Chapter 3 describes the computational analysis of the texts in terms of gender and topics. First, based on the annotations generated by the BookNLP pipeline, Caballero determined that 613 titles met the mathematical threshold for having a central protagonist (92-95), all but eleven of them having an identifiable gender, which is treated as a proxy for the gender of the intended audience. However, Caballero is quick to point out that the intended audience does not equate the actual audience: whereas boys tend to read books with male protagonists, girls tend to cross gender boundaries and read about boys and girls (89).

The male-to-female ratio of protagonists in this subset approaches 1.9:1–389 titles with male protagonists versus 206 with female protagonists (99)–an uncanny number that echoes the findings of studies about gender imbalance with other bodies of literature. For example, McCabe et al. (2011) analyzed gender representation in 5,618 children’s books published throughout the 20th century in the United States. Through manual coding, her team of five scholars found a male-to-female ratio of 1.9:1 in title characters, and that of 1.6:1 among central characters. Data also suggested that male protagonists receive more mentions than female ones in the CCL works (101), again a pattern that is consistent with existing scholarship. Underwood et al. (2018) traced 104,000 works of English-language fiction spread over three centuries, from 1703 to 2009. Similarly using BookNLP and relying on HathiTrust Digital Library, they calculated the proportion of words used in describing female characters, and found a steady decline from the 19th century through the early 1960s.

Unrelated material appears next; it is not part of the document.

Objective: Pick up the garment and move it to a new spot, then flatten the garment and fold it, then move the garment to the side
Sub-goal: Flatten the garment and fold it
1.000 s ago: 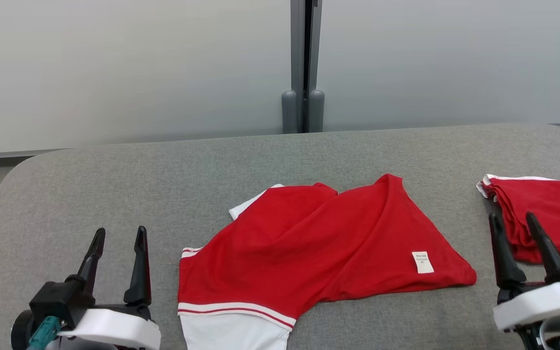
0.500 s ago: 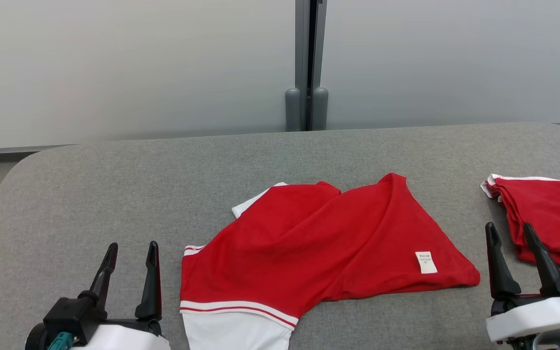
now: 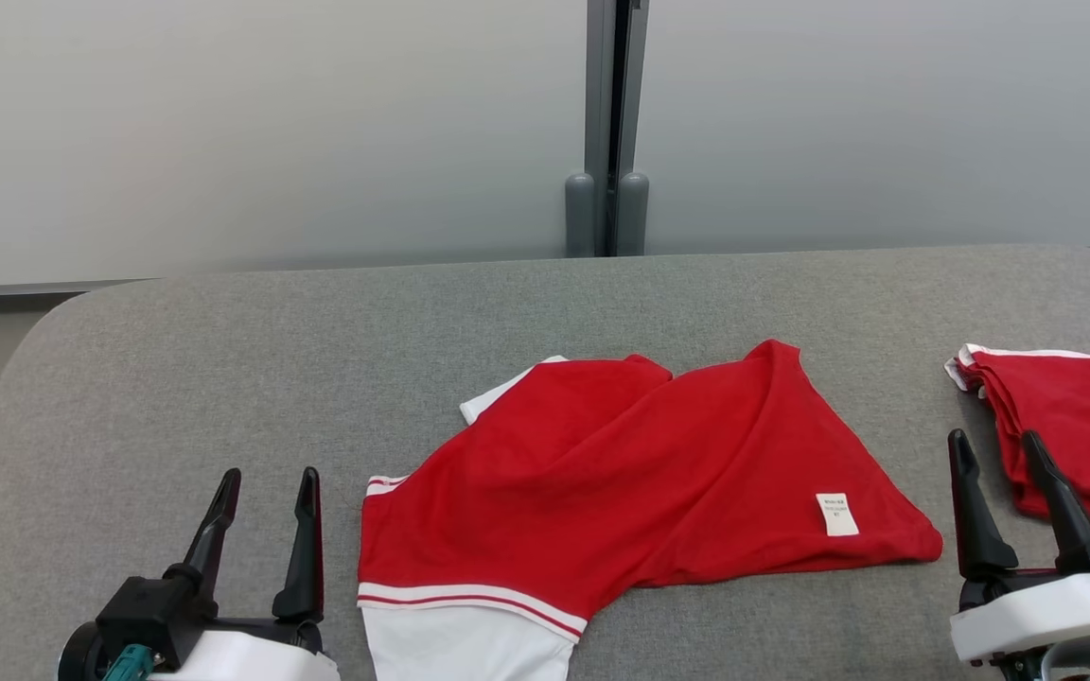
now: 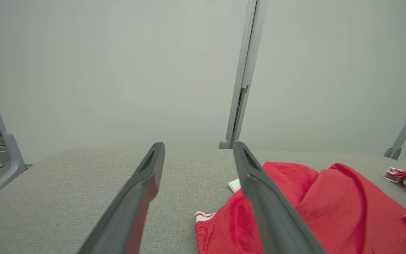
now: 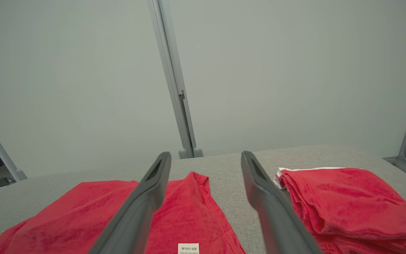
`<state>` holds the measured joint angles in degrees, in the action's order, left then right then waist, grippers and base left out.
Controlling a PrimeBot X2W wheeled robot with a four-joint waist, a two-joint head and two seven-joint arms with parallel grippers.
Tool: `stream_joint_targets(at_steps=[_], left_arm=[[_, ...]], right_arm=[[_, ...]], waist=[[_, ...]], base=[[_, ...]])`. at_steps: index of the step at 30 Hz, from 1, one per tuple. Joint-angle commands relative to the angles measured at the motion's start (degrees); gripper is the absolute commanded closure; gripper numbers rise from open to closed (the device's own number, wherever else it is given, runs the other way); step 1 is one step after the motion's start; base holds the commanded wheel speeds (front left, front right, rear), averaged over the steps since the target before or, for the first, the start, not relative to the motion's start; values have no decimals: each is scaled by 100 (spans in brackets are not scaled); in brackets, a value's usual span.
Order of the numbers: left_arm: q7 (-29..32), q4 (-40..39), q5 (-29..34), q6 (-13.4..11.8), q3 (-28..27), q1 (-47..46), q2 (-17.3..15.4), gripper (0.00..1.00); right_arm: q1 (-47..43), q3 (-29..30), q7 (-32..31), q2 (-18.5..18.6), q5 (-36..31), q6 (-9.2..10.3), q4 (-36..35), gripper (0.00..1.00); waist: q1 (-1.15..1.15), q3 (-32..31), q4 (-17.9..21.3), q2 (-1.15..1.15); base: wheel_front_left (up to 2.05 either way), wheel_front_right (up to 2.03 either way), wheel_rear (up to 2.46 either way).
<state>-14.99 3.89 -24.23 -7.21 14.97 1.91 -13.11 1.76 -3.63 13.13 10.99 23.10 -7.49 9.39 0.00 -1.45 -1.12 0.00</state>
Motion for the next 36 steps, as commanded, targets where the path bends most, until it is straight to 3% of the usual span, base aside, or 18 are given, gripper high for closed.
stream_joint_targets(at_steps=[1, 14, 19, 25, 31, 36], left_arm=[[-24, 17, 39, 23, -40, -53, 12, 0], [2, 49, 78, 107, -111, 60, 84, 0], [1045, 128, -62, 157, 152, 207, -63, 0], [2540, -182, -281, 177, 510, 288, -217, 0], [3441, -712, -476, 158, 694, 459, -383, 0], [3926, -919, -705, 215, 802, 574, -409, 0]], right_arm=[[-64, 42, -15, 3, -50, -1, -49, 0], [-133, 131, -117, 2, -123, -1, -177, 0], [-91, 267, -517, 59, -122, -1, -22, 0], [223, 314, -1584, 154, -135, -1, 568, 0], [668, 285, -2655, 194, 187, -1, 1132, 0], [907, 356, -3052, 256, 289, -1, 1476, 0]], waist=[[0, -4, -4, 0], [0, -53, 2, 0], [0, -32, 36, 0], [0, 42, 26, 0], [0, 155, -90, 0], [0, 298, -222, 0]], base=[[0, 0, 0], [0, 0, 0], [0, 0, 0], [0, 0, 0], [0, 0, 0], [0, 0, 0]])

Next, Caballero conducted topic modeling to sort the dataset into 125 clusters, each containing co-occurring words from which a topic or a theme may emerge. Among them, 112 were found to be gendered: 64 topics were more often in stories with male protagonists, and 48 more often in those with female protagonists, suggesting that boys’ topics are 33% more varied than girls’. The rest of the 13 topics were gender-neutral. Caballero presents both macro statistical revelations and in-depth analysis of selected topics.

I thought it would be interesting to pick titles from the Cotsen catalog of the 19th century and test to what extent an individual work reflects large patterns detected by machine. To build up the suspense further, of the five titles I selected from the catalog (largely based on the interest level of illustrations highlighted in the tomes), only one is in the CCL dataset, and four others are not available in HathiTrust, thus not having been “read” by computer programs mathematically.

Topic: Violence/Combat

Word cloud produced by running a statistical natural language processing toolset called MALLET. The topic of this cluster of words is labeled as Violence/Combat. Image courtesy of AnneMarie Caballero.

It should come as no surprise that the topic of violence or combat is found more often in works with male protagonists. One of the Cotsen titles I selected, The Little Deserter; Or, Holiday Sports; An Amusing Tale Dedicated to All Good Boys, epitomizes the strong connection between the topic and an intended boy audience–from the unequivocal dedication to boy readers in its subtitle, to illustrations that portray boys playing soldiers with menacing-looking toys and props.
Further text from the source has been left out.